* _Work to be completed_
The answer must consist of every line below that holds the word "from".

* _Source data_
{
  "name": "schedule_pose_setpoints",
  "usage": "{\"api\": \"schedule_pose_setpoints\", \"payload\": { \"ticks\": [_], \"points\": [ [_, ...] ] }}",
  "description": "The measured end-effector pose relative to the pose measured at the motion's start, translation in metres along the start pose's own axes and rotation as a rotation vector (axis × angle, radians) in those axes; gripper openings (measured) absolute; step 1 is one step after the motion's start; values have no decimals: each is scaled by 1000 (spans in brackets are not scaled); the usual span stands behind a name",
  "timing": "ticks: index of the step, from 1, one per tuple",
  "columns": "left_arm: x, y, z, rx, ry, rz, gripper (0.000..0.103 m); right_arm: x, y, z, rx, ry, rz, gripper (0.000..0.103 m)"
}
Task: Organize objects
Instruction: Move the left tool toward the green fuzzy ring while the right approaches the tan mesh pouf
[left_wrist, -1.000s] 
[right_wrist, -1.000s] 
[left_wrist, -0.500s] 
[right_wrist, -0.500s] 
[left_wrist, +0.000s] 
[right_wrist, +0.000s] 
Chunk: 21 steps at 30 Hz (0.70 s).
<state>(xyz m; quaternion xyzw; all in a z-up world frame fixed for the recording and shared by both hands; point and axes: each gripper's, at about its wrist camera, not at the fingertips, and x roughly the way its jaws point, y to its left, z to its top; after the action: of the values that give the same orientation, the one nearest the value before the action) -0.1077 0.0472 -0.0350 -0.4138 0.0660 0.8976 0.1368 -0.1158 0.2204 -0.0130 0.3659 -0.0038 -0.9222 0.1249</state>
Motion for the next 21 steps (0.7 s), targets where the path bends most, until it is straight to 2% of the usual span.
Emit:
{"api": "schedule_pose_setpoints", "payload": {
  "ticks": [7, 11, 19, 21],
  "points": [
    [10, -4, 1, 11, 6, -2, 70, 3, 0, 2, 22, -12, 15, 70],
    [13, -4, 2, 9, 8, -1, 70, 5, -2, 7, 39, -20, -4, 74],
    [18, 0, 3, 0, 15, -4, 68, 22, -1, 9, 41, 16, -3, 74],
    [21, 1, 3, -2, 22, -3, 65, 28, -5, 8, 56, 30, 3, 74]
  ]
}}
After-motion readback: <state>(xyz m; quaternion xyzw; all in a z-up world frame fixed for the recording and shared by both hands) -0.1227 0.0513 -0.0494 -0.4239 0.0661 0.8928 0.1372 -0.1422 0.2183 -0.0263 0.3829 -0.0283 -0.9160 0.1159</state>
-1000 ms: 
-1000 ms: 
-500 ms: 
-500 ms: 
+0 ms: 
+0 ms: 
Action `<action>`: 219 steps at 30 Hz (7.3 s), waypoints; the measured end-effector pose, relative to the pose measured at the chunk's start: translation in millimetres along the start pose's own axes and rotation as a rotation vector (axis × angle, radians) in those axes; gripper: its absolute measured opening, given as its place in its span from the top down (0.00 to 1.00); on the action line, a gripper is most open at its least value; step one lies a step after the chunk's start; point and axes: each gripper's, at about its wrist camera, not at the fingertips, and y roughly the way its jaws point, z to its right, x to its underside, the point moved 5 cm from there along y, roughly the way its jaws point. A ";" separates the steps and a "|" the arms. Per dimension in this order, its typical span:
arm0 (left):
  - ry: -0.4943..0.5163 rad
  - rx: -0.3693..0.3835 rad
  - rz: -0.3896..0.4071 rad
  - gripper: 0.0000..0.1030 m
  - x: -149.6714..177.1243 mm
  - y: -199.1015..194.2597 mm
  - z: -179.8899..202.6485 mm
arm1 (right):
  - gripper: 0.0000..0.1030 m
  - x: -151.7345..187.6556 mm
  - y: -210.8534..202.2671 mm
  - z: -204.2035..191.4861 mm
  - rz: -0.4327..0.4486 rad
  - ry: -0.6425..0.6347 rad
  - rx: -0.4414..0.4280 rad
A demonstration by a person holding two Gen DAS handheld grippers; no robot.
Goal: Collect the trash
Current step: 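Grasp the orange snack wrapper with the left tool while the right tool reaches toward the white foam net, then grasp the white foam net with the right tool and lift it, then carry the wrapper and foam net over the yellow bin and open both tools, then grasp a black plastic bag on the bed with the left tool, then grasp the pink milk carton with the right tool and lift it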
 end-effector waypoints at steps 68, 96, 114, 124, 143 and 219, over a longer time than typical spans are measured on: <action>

* _Written reply_
  "timing": "ticks: index of the step, from 1, one per tuple",
Action `<action>`: 219 steps at 30 Hz (7.3 s), waypoints; the measured end-effector pose, relative to the pose measured at the chunk's start: translation in millimetres along the start pose's own axes and rotation as a rotation vector (axis × angle, radians) in those axes; gripper: its absolute measured opening, given as its place in its span from the top down (0.00 to 1.00); on the action line, a gripper is most open at its least value; step one lies a step after the chunk's start; point and axes: each gripper's, at about its wrist camera, not at the fingertips, and y roughly the way its jaws point, z to its right, x to its underside, the point moved 5 cm from there along y, roughly the way its jaws point. A ";" separates the steps and a "|" the arms. Per dimension in this order, its typical span:

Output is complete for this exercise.